BlancheM · 30/08/2018 22:30

Oh it was months ago I read the exact same OP, so if it wasn't you it was someone with the exact same problem who wanted to vent about their SIL.
Glad you're sorted now.

GoEasyOnMe · 30/08/2018 22:31

@BlancheM It wasn't me! Thank you

OP posts:
GoEasyOnMe · 30/08/2018 22:39

Thank you @mirialis ☺️

OP posts:
Ethylred · 30/08/2018 22:43

It's wonderful that you love and support your brother so much, it truly is.
Having the conversation you want wouldn't be a part of that love and support.

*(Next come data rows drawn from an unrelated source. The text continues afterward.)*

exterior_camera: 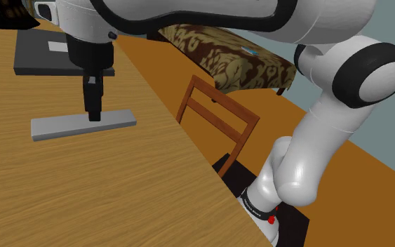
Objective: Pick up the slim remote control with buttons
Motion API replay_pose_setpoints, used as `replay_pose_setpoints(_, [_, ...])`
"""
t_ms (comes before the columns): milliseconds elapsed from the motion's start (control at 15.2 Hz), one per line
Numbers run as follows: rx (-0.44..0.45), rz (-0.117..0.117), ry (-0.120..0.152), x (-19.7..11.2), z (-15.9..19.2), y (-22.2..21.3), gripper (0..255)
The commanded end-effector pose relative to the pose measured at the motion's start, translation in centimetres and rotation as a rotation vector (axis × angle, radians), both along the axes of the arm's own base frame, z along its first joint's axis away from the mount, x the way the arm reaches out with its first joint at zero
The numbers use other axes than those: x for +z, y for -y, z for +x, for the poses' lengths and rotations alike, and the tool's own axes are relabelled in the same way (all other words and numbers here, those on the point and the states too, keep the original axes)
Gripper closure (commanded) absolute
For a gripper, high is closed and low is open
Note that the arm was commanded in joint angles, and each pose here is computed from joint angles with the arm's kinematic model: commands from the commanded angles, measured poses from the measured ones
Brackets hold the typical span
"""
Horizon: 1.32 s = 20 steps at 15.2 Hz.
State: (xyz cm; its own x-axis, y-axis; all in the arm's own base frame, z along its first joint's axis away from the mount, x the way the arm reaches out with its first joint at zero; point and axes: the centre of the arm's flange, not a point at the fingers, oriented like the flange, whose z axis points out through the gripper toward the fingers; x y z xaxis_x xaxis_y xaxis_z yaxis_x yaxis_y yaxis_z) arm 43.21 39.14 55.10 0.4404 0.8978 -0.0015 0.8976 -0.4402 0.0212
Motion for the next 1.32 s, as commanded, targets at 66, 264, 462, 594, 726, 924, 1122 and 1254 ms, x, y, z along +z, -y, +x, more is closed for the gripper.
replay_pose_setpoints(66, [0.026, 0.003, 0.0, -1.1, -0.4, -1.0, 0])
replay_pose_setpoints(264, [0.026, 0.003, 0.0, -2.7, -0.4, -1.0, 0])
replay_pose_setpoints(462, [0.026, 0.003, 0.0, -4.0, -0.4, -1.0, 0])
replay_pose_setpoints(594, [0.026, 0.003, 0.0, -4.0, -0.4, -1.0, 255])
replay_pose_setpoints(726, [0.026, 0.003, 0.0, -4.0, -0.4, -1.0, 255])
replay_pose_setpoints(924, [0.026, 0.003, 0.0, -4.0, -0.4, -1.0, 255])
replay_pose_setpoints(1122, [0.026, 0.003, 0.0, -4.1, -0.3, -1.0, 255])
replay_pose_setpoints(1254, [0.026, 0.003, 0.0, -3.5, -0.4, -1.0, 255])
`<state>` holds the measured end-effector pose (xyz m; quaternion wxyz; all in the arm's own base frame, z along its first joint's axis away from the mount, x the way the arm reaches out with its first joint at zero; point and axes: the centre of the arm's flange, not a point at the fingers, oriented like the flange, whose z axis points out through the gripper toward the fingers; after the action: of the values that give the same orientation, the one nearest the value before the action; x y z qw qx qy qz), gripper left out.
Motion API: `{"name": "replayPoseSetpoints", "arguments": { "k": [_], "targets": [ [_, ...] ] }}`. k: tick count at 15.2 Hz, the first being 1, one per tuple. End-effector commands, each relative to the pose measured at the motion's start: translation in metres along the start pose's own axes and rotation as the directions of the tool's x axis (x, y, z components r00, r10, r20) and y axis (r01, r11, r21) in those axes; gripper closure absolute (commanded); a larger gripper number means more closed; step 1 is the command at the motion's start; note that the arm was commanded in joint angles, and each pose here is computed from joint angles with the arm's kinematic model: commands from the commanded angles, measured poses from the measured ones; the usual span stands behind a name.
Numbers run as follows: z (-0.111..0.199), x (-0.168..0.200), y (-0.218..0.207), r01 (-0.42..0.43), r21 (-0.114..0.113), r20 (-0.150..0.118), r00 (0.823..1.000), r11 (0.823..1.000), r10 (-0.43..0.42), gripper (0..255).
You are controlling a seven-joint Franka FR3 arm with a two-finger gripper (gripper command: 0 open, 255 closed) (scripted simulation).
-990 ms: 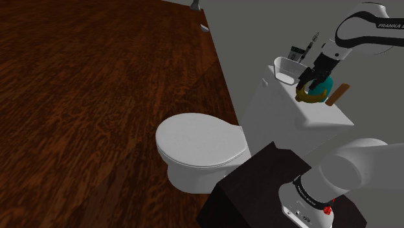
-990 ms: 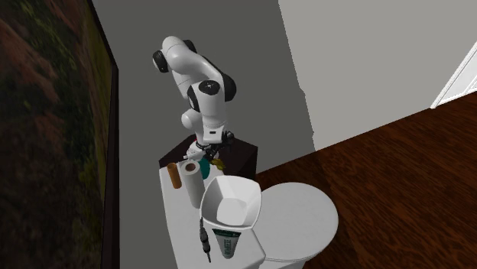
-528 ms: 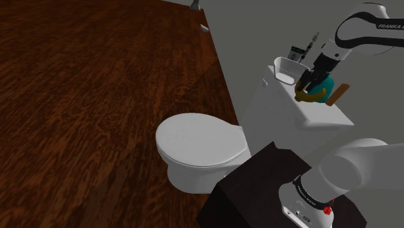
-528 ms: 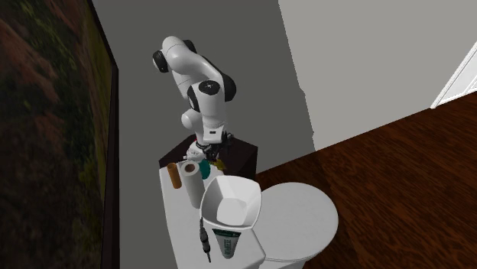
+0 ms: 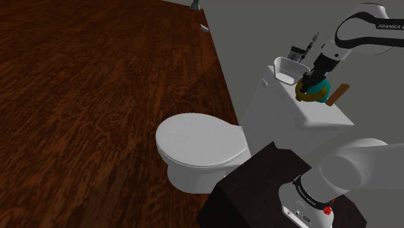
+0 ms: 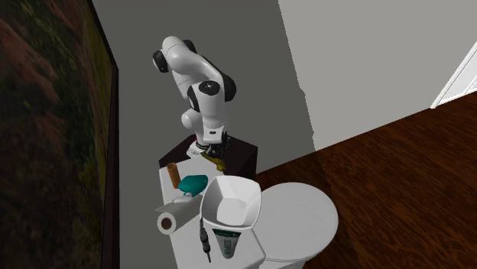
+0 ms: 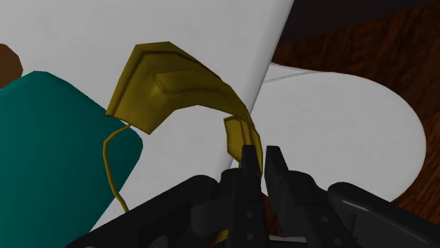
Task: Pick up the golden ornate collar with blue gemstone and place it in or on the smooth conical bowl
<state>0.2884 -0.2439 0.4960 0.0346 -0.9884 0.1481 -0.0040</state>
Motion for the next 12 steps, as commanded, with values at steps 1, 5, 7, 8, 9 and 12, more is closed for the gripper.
{"name": "replayPoseSetpoints", "arguments": {
  "k": [1, 5, 7, 8, 9, 12],
  "targets": [
    [0.0, 0.0, 0.0, 0.0, 0.0, 0.0, 1.0, 1.0, 0.0, 255],
    [-0.021, 0.0, -0.002, 0.0, 0.0, 0.0, 1.0, 1.0, 0.0, 255],
    [-0.032, 0.0, -0.002, 0.0, 0.0, 0.0, 1.0, 1.0, 0.0, 255],
    [-0.037, 0.0, -0.003, 0.0, 0.0, 0.0, 1.0, 1.0, 0.0, 255],
    [-0.042, 0.0, -0.003, 0.0, 0.0, 0.0, 1.0, 1.0, 0.0, 255],
    [-0.058, 0.0, -0.004, 0.0, 0.0, 0.0, 1.0, 1.0, 0.0, 255]
  ]
}}
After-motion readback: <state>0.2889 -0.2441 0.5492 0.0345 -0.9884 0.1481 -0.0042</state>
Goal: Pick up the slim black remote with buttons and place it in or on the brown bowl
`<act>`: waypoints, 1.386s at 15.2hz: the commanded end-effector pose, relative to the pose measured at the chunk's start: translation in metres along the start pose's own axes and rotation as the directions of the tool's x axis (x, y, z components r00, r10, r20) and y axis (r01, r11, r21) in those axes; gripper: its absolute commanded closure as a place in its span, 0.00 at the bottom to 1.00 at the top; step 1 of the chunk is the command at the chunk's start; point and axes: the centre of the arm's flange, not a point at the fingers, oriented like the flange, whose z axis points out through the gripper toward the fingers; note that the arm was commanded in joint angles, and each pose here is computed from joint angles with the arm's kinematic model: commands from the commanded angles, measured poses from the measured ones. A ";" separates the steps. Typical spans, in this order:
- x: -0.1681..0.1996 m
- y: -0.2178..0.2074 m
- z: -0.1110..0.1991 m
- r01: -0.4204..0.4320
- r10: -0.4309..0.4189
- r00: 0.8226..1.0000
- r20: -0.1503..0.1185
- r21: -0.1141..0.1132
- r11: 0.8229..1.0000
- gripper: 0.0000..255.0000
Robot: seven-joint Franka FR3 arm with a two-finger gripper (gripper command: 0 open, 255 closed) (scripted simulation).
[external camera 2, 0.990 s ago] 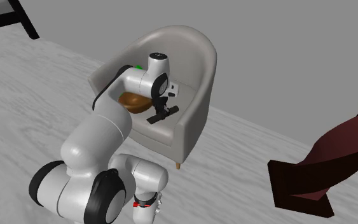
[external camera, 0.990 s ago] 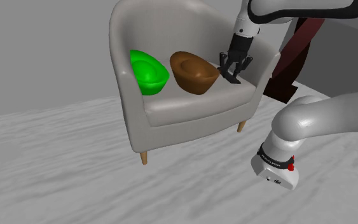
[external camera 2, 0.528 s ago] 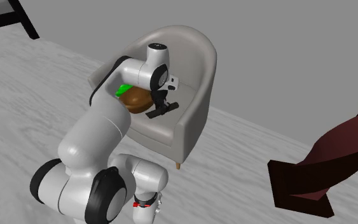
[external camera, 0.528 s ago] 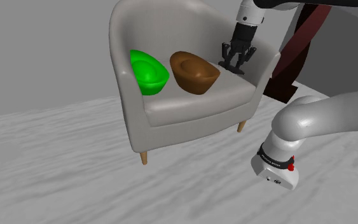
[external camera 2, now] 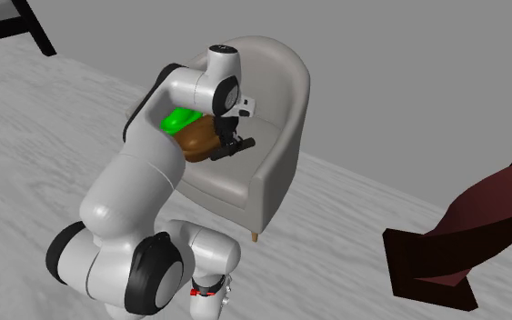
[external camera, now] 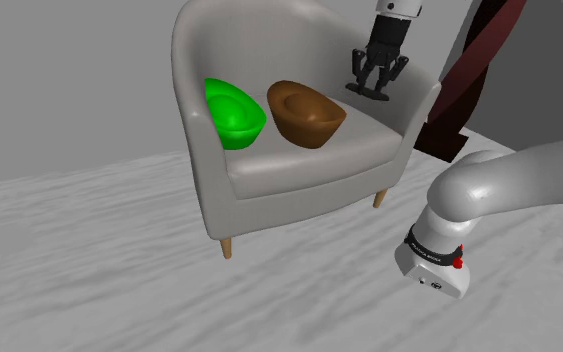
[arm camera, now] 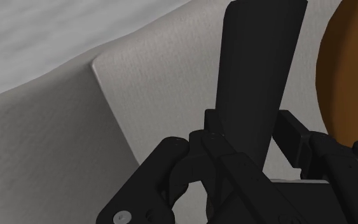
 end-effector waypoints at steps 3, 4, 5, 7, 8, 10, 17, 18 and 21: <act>0.001 -0.001 -0.022 0.000 0.000 1.000 0.000 0.000 1.000 1.00; 0.001 -0.002 -0.027 0.000 0.000 1.000 0.000 0.000 1.000 1.00; 0.001 -0.002 -0.032 0.000 0.000 1.000 0.000 0.000 1.000 1.00; 0.001 -0.003 -0.043 0.000 0.000 1.000 0.000 0.000 1.000 1.00; 0.001 -0.003 -0.048 0.000 0.000 1.000 0.000 0.000 1.000 1.00; 0.001 -0.004 -0.058 0.000 0.000 1.000 0.000 0.000 1.000 1.00; -0.012 -0.069 -0.059 0.000 0.000 1.000 0.000 0.000 1.000 1.00; -0.015 -0.082 -0.057 0.000 0.000 1.000 0.000 0.000 1.000 1.00; -0.023 -0.120 -0.052 0.000 0.000 1.000 0.000 0.000 1.000 1.00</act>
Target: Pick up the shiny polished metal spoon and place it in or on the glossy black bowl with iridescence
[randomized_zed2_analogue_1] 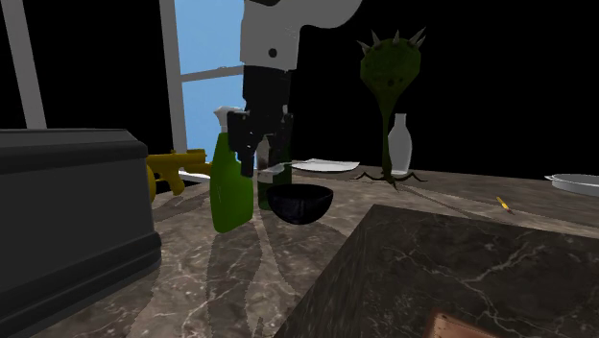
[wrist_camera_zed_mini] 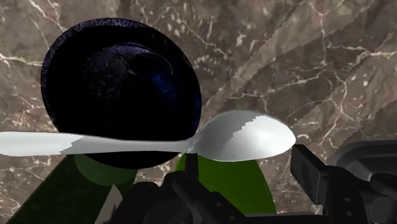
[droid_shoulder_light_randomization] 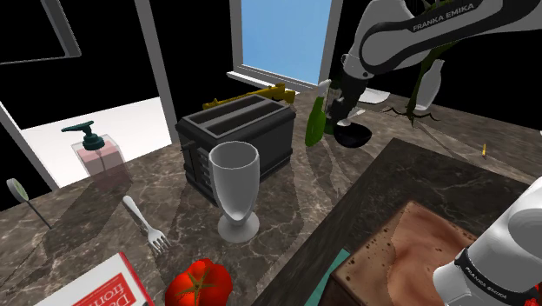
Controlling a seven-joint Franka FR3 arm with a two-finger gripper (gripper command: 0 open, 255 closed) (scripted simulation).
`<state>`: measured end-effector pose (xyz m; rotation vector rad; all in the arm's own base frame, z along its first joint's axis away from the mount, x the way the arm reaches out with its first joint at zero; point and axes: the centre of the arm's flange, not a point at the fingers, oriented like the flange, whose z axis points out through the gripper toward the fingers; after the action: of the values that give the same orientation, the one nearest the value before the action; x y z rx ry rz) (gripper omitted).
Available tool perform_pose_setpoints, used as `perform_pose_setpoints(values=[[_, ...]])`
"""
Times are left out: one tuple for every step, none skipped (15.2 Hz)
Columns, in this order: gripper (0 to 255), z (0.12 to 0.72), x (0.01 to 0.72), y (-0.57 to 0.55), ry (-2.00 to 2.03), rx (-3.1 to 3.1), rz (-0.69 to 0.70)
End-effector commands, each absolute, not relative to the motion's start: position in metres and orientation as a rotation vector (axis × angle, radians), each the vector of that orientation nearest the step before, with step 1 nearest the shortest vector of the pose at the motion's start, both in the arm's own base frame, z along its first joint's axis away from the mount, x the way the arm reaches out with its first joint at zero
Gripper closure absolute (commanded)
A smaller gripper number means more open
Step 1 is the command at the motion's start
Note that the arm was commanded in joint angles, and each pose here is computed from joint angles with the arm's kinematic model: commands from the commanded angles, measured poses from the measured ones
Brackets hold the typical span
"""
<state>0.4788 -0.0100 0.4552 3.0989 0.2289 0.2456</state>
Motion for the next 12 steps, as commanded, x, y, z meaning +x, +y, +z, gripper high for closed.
perform_pose_setpoints(values=[[255, 0.445, 0.479, -0.01, 0.229, 3.099, 0.246], [255, 0.439, 0.479, -0.01, 0.229, 3.099, 0.246], [255, 0.434, 0.479, -0.01, 0.229, 3.099, 0.246], [255, 0.434, 0.478, -0.01, 0.229, 3.099, 0.246], [255, 0.434, 0.478, -0.01, 0.229, 3.099, 0.246], [255, 0.434, 0.479, -0.01, 0.229, 3.099, 0.246], [255, 0.434, 0.479, -0.01, 0.229, 3.099, 0.246], [255, 0.434, 0.479, -0.01, 0.229, 3.099, 0.246], [255, 0.434, 0.479, -0.01, 0.229, 3.099, 0.246], [255, 0.434, 0.479, -0.01, 0.229, 3.099, 0.246], [255, 0.434, 0.478, -0.01, 0.229, 3.099, 0.246], [0, 0.434, 0.478, -0.01, 0.229, 3.099, 0.246]])
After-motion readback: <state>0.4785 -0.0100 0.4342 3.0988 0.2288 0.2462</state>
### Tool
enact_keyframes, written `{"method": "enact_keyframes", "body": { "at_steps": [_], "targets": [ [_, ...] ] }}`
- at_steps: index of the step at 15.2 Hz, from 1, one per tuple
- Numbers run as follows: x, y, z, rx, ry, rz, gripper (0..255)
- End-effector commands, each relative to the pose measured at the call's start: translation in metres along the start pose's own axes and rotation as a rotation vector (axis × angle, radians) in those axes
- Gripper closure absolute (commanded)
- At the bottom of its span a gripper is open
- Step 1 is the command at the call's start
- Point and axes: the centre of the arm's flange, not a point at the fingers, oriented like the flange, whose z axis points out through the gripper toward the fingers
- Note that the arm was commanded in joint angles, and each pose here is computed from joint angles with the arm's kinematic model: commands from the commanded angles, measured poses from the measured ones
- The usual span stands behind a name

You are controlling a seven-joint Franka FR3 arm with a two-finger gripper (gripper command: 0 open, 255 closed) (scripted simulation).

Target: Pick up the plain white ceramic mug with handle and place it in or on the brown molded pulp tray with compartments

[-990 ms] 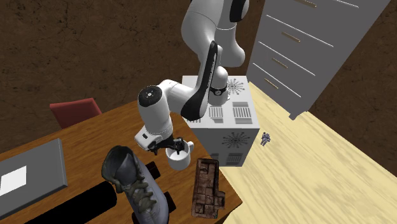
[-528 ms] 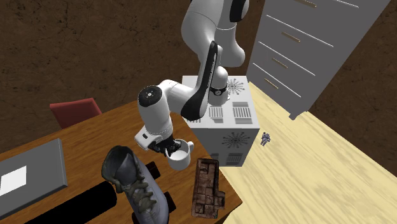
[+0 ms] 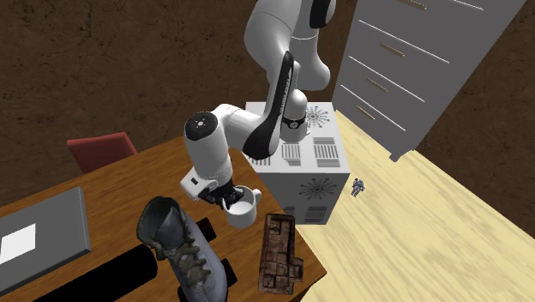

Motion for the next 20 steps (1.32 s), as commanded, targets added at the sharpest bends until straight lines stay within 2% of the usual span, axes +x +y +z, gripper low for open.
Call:
{"method": "enact_keyframes", "body": {
  "at_steps": [1,20],
  "targets": [
    [0.000,0.000,-0.010,0.000,0.000,0.000,255],
    [0.002,-0.001,-0.110,0.000,0.000,0.000,255]
  ]
}}
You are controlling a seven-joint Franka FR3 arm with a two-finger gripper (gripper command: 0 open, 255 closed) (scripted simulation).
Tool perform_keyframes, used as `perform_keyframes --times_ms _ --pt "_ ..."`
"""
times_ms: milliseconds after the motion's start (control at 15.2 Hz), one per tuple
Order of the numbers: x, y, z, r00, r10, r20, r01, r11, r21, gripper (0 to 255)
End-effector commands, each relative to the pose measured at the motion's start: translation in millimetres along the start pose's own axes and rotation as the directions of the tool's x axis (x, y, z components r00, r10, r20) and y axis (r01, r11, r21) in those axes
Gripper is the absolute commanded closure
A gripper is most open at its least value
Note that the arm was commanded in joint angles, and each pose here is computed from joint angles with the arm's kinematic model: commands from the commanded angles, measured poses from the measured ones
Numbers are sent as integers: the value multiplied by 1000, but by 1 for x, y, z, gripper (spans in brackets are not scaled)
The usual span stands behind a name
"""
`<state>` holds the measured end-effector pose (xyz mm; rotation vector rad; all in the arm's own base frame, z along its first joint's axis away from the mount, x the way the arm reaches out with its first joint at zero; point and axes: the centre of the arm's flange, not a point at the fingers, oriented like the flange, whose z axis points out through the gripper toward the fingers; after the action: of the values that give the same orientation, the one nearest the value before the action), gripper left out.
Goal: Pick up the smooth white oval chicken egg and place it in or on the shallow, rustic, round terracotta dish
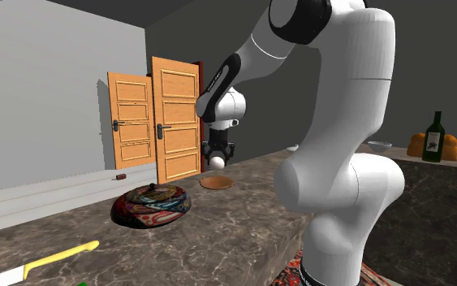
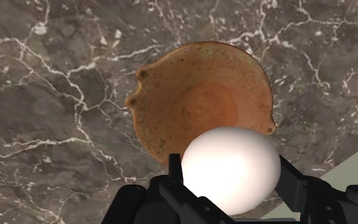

BertieBott · 30/08/2018 22:56

@theWarOnPeace

The person causing the drama is your sister by choosing to stay in a relationship with crime, drugs etc. She should be apologising or getting therapy. If it weren’t your BIL someone else would be causing drama in her life for you all to clean up.

dogaregreat · 30/08/2018 23:03

No this is between your dB and her. If it was the other way round would you say sorry to your sister in law? Would you fuck!

Cloglover · 30/08/2018 23:21

I would absolutely feel the same way about being reluctant to rekindle a relationship. There's alway very sage advice on here, with smatterings of meanness and outright viciousness. It's lovely that you care so much about your brother and feel genuinely wounded by your sil's behaviour. Don't listen to the career trolls. X

Italiangreyhound · 31/08/2018 17:36

PP ' I don't expect an apology, having read people's opinions) and I'm not even sure I'll get an acknowledgement from her...which is fine.
But I think I just need to push back on the enforced friendship my DB is trying to fix.'

Glad to hear that.

Italiangreyhound · 31/08/2018 17:44

That triangle thing doesn't cut it for me.

Because sometimes people are the victims of an action and others want to help. The OP doesn't want to help SIL, she wants to help nephews/nieces whatever, her brother and her parents.

If I were a parent in danger of giving a load of cash to a daughter in law with a gambling problem, I'd definitely want someone to rescue me by pointing out what a bad idea it was.

This isn't a drama, the OP isn't a bystander. This is her extended family.

TheMonkeyMummy · 31/08/2018 18:28

I think it is fair enough to acknowledge that you are disappointed with the past but show willing to draw a line, even if only for DB's sake. He will know that you have his back but won't need the stress of thinking he has to placate his family as well as his own feelings towards the situation.

I hope you can do it, I would honestly struggle but he will appreciate it so much.

theWarOnPeace · 02/09/2018 12:08

Bertie I absolutely agree with you re my sister. The whole thing is a mess, which is why I’ve had no choice but to go NC. Having a close relative that’s in a toxic and destructive relationship is almost impossible, and certainly I don’t blame BIL only for the continuation of it all. As with the OPs case, I just feel desperately sorry for the kids involved.

Bombardier25966 · 02/09/2018 12:19

Given how judgmental and nasty you are about the sister in law, I wonder if she actually wants to be friends with you.

Italiangreyhound · 02/09/2018 12:30

It's not nasty to recognise that multiple affairs and gambling debts hurt a spouse, a marriage, kids and family!